The parents of a Tennessee State University student who died during a fraternity
initiation ritual in January 2001 have sued the Omega Psi Phi fraternity and two
of its members for $15 million.
Joseph T. Green Jr.'s parents said in a lawsuit filed Monday that he was a physically healthy veteran of the U.S. Navy when he pledged the historically black fraternity last year.
Green's parents, Lentora Parker and Joseph T. Green Sr., said that members of the Omega Psi Phi chapter at TSU ordered him and seven other pledges to meet at Whites Creek High School before dawn Jan. 29, 2001, for ''illegal hazing activities.''
The student's parents said that fraternity members Rajual Brown and Tyrone
Rogers were in charge of the initiation activities, which resulted in Green
suffering hyperthermia (elevated body temperature) and an acute asthma attack.
The initiation started about 3 or 4 a.m., Metro Medical Examiner Bruce Levy
said in a report on Green's death. Levy said witnesses told Metro police that
Green, 25, collapsed while running on the Whites Creek track and had a temperature
of 103.7 degrees before he died.
No criminal charges were filed in connection with Green's death, but TSU officials decided last spring to suspend the Omega Psi Phi chapter for five years. The national organization can petition to reactivate the local chapter after that period, Ron Myles, the university's director of student activities, said yesterday.

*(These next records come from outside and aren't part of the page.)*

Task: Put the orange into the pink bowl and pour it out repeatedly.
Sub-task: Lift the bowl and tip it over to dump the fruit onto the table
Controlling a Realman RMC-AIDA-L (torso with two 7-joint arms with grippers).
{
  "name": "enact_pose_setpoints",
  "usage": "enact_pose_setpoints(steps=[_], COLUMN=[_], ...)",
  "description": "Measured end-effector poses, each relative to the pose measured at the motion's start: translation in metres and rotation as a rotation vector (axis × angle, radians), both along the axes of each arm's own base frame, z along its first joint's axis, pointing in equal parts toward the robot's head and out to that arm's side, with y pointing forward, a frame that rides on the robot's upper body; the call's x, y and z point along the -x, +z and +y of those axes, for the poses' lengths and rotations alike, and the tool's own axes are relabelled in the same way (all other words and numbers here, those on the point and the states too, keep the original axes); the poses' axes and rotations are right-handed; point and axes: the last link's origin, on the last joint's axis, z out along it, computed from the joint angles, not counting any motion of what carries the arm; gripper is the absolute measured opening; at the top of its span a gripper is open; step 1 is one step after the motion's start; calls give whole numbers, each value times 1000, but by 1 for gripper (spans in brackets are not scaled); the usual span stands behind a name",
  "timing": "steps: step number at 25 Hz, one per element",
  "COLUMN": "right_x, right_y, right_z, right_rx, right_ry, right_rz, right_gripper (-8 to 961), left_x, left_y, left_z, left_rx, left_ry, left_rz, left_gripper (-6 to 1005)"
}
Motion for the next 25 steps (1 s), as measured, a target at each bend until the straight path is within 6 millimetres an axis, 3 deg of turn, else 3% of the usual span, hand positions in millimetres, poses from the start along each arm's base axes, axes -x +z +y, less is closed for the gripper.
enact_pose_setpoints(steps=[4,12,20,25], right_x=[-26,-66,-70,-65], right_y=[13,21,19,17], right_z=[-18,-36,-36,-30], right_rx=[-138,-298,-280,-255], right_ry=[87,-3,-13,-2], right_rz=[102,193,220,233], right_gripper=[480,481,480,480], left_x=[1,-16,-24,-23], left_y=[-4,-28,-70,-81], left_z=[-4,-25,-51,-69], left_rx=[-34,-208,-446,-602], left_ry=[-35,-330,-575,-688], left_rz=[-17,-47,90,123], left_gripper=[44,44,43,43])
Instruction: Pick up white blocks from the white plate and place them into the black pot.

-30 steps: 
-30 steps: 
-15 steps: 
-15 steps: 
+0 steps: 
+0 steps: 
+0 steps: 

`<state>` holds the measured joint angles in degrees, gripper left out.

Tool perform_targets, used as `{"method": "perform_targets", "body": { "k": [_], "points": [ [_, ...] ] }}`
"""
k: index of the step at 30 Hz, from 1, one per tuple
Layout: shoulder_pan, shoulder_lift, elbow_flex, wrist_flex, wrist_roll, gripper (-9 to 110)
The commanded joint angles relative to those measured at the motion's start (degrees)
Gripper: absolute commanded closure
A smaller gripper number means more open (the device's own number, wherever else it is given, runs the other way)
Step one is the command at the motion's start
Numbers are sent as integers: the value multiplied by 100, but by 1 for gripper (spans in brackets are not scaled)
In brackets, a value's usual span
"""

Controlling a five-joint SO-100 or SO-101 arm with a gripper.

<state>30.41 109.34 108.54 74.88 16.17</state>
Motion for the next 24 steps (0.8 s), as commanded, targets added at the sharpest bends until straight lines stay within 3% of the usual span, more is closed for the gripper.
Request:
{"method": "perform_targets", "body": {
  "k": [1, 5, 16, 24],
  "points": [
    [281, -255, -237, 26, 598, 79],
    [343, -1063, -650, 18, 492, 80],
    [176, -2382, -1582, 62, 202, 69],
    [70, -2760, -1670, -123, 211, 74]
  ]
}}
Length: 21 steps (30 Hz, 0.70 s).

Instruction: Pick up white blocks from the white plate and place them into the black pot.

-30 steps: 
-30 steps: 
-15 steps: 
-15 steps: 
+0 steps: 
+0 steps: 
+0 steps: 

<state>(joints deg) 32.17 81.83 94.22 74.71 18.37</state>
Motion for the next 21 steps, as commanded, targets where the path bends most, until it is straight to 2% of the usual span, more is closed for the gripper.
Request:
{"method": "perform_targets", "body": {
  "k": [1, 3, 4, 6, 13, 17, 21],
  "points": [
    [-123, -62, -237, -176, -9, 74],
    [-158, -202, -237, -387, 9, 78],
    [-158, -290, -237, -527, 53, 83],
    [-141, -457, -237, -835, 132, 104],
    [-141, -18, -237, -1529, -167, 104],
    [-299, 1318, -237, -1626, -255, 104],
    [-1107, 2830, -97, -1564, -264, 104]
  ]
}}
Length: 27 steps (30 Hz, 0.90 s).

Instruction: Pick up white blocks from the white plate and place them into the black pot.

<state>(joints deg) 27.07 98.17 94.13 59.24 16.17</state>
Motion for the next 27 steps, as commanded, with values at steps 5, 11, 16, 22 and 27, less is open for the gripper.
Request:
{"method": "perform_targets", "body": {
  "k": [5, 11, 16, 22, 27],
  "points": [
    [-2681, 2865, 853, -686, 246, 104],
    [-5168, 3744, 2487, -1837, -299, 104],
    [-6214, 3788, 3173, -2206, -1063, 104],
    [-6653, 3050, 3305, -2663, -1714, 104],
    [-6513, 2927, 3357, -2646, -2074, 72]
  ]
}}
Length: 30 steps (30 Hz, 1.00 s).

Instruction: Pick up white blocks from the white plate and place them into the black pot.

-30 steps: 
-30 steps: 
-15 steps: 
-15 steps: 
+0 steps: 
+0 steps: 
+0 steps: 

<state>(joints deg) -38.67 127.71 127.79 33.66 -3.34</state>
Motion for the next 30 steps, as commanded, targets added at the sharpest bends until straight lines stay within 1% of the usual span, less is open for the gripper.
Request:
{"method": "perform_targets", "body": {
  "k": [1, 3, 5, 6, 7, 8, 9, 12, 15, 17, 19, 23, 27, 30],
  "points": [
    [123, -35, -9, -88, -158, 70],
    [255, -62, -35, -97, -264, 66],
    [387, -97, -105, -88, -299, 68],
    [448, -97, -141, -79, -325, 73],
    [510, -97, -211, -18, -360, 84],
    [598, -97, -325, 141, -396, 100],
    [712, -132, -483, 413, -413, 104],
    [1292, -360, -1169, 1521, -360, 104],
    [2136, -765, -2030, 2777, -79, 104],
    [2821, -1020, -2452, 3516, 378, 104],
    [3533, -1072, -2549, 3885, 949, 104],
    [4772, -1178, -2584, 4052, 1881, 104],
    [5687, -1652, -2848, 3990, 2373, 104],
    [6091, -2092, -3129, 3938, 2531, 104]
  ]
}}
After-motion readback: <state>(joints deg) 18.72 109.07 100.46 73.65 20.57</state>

Green's parents are seeking $5 million in compensatory damages and $10 million in punitive damages from Omega Psi Phi's Decatur, Ga.-based national organization, its TSU chapter and Brown and Rogers.
A university spokeswoman said yesterday that Brown and Rogers no longer attend TSU. They could not be reached yesterday for comment.
An official at Omega Psi Phi's national headquarters, who would not give his name, also would not comment on the lawsuit.
Green was the second Omega Psi Phi pledge at TSU to die in the last two decades.
Vann L. Watts, a 20-year-old junior, was found dead with a blood-alcohol level of 0.52% more than five times the reading necessary for a drunken-driving conviction on the morning after an initiation ceremony in 1983. Watts also had a number of bruises indicating he had been beaten with switches.